Query 15: Sentinel Audit — Configuration Changes
// Sentinel workspace configuration changes (analytics rules, connectors, etc.)
SentinelAudit
| where TimeGenerated >= ago(30d)
| summarize
ChangeCount = count(),
OperationTypes = make_set(OperationName)
by SentinelResourceType
| order by ChangeCount desc
Query 16: Logic Apps — Non-MCP Query Monitoring
// Track automated queries from Logic Apps (standard connector, NOT MCP)
LAQueryLogs
| where TimeGenerated >= ago(30d)
| where AADClientId == "de8c33bb-995b-4d4a-9d04-8d8af5d59601"
| summarize
QueryCount = count(),
DistinctQueries = dcount(QueryText),
AvgCPUMs = avg(StatsCPUTimeMs),
TotalRows = sum(ResponseRowCount),
FirstSeen = min(TimeGenerated),
LastSeen = max(TimeGenerated)
by AADEmail, RequestClientApp
| order by QueryCount desc
Query 17: Graph MCP — Caller Attribution (User vs SPN vs Agent)

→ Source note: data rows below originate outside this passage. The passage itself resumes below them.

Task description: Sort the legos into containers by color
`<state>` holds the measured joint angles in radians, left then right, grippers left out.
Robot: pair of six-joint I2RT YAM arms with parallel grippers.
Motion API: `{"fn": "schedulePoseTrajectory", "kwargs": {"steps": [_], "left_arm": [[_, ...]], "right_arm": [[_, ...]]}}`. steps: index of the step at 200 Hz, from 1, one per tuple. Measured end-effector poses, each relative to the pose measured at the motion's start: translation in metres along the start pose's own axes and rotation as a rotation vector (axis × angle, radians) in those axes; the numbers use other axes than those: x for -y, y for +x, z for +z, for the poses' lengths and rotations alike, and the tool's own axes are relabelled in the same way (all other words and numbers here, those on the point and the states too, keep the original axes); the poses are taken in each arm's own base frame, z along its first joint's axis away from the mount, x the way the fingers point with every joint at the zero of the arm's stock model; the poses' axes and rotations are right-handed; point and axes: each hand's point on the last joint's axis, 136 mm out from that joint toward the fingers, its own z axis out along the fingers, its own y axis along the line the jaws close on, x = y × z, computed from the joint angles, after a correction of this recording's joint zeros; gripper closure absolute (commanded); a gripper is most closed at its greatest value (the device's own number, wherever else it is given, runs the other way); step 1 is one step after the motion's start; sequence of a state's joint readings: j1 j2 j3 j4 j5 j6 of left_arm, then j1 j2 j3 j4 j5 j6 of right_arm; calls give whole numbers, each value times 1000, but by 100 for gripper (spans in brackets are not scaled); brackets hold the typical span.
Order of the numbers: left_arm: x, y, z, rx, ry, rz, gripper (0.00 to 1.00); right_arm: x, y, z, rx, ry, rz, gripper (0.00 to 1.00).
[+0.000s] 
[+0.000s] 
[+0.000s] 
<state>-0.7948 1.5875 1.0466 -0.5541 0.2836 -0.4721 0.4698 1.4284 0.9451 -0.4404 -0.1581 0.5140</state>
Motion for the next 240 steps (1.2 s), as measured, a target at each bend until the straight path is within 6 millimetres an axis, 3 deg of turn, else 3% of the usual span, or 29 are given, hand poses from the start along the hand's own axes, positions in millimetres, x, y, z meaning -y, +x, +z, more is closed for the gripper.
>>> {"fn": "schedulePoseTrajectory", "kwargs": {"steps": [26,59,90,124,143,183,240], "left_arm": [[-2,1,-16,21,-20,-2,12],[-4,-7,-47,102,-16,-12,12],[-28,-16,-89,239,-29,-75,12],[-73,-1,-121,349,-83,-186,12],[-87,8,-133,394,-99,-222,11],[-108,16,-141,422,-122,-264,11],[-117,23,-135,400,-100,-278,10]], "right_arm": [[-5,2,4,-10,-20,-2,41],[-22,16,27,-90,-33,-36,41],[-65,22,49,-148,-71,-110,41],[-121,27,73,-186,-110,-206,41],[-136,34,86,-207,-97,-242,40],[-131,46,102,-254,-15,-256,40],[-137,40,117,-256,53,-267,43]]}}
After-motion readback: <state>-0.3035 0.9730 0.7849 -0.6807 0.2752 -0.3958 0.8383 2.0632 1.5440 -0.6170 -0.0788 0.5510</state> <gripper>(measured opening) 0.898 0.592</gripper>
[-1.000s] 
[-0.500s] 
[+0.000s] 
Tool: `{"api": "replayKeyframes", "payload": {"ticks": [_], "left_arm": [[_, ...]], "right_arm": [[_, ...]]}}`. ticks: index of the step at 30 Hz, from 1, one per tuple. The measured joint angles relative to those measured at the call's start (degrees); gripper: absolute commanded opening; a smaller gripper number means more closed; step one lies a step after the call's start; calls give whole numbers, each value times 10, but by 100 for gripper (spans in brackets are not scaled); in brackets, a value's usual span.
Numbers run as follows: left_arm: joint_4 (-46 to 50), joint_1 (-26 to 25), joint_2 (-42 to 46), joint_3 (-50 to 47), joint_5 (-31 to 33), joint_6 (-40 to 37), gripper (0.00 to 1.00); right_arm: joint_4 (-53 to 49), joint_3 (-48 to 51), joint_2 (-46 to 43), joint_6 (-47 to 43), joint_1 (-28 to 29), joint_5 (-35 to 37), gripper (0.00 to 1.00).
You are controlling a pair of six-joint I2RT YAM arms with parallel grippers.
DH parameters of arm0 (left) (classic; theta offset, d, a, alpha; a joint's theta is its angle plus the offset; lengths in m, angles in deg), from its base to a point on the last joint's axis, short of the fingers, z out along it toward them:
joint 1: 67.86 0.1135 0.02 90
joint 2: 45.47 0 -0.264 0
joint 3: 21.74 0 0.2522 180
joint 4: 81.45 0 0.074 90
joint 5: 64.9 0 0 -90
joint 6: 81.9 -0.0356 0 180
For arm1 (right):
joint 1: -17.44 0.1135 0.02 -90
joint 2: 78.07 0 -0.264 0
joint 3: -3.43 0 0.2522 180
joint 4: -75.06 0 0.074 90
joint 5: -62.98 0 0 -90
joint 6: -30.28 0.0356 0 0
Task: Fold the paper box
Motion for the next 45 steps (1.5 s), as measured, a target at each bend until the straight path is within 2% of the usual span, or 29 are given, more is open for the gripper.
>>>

// Attribute Graph MCP calls to User, Service Principal, or Agent Identity
// Key: UserId populated = delegated (user), ServicePrincipalId populated = app-only (SPN/Agent)
// ClientAuthMethod: 0 = public client (user), 1 = client secret (SPN), 2 = certificate (SPN)
MicrosoftGraphActivityLogs
| where TimeGenerated >= ago(30d)
| where AppId == "e8c77dc2-69b3-43f4-bc51-3213c9d915b4"
| extend CallerType = case(
isnotempty(ServicePrincipalId) and isempty(UserId), "ServicePrincipal/Agent (App-Only)",
isnotempty(UserId) and isnotempty(ServicePrincipalId), "Delegated (User+SPN/Agent OBO)",
isnotempty(UserId) and isempty(ServicePrincipalId), "User (Delegated)",
"Unknown")
| extend AuthMethod = case(
ClientAuthMethod == 0, "Public Client",
ClientAuthMethod == 1, "Client Secret",
ClientAuthMethod == 2, "Client Certificate",
"Unknown")
| summarize
CallCount = count(),
DistinctEndpoints = dcount(tostring(split(RequestUri, "?")[0])),
SuccessRate = round(100.0 * countif(ResponseStatusCode >= 200 and ResponseStatusCode < 300) / count(), 1),
SampleEndpoints = make_set(tostring(split(RequestUri, "?")[0]), 5),
IPs = make_set(IPAddress, 5)
by CallerType, AuthMethod, UserId, ServicePrincipalId
| order by CallCount desc
Post-processing: For any rows where CallerType = "ServicePrincipal/Agent (App-Only)", cross-reference the ServicePrincipalId with Entra via Graph API:
- Primary method (most reliable): Query
/beta/servicePrincipals/{id}?$select=id,appId,displayName,servicePrincipalType,tags — check tags array for agentic indicators:
AgenticApp — confirms this is an agent application
AIAgentBuilder — agent was created by an AI agent builder platform
AgentCreatedBy:CopilotStudio — specifically created by Copilot Studio
AgenticInstance — runtime instance of an agent
power-virtual-agents-* — Copilot Studio internal tracking tag
- Fallback: Check
servicePrincipalType — if it equals "Agent", it is a registered Agent Identity. Note: as of Feb 2026, Copilot Studio agents still show "Application" here despite being true agents.
- Name-based filtering is UNRELIABLE — SPNs with "Agent" in display name may be standard app registrations (e.g., "Contoso Agent Tools" =
GitCreatedApp).
Use microsoft_graph_suggest_queries → microsoft_graph_get for the Graph API calls. Query multiple SPNs in one call: /beta/servicePrincipals?$count=true&$filter=id in ('id1','id2')&$select=id,appId,displayName,servicePrincipalType,tags.
Query 18: Agent Identity Sign-In Events
// Agent Identity sign-ins — look for Copilot Studio agent SPNs
// Field-tested: Copilot Studio agents sign in to "Bot Framework" from Azure internal IPv6 (fd00:34f2:*)
// Also check for Graph, Sentinel resources in case agents expand scope
// Cross-reference ServicePrincipalId values from Query 19 AuditLogs results
// Substitute <AGENT_SPN_IDS> with confirmed agent SPN IDs (or remove filter for broad discovery)
AADServicePrincipalSignInLogs
| where TimeGenerated >= ago(30d)
// Uncomment the next line if you have confirmed agent SPN IDs from Query 19 / Graph API:
// | where ServicePrincipalId in (<AGENT_SPN_IDS>)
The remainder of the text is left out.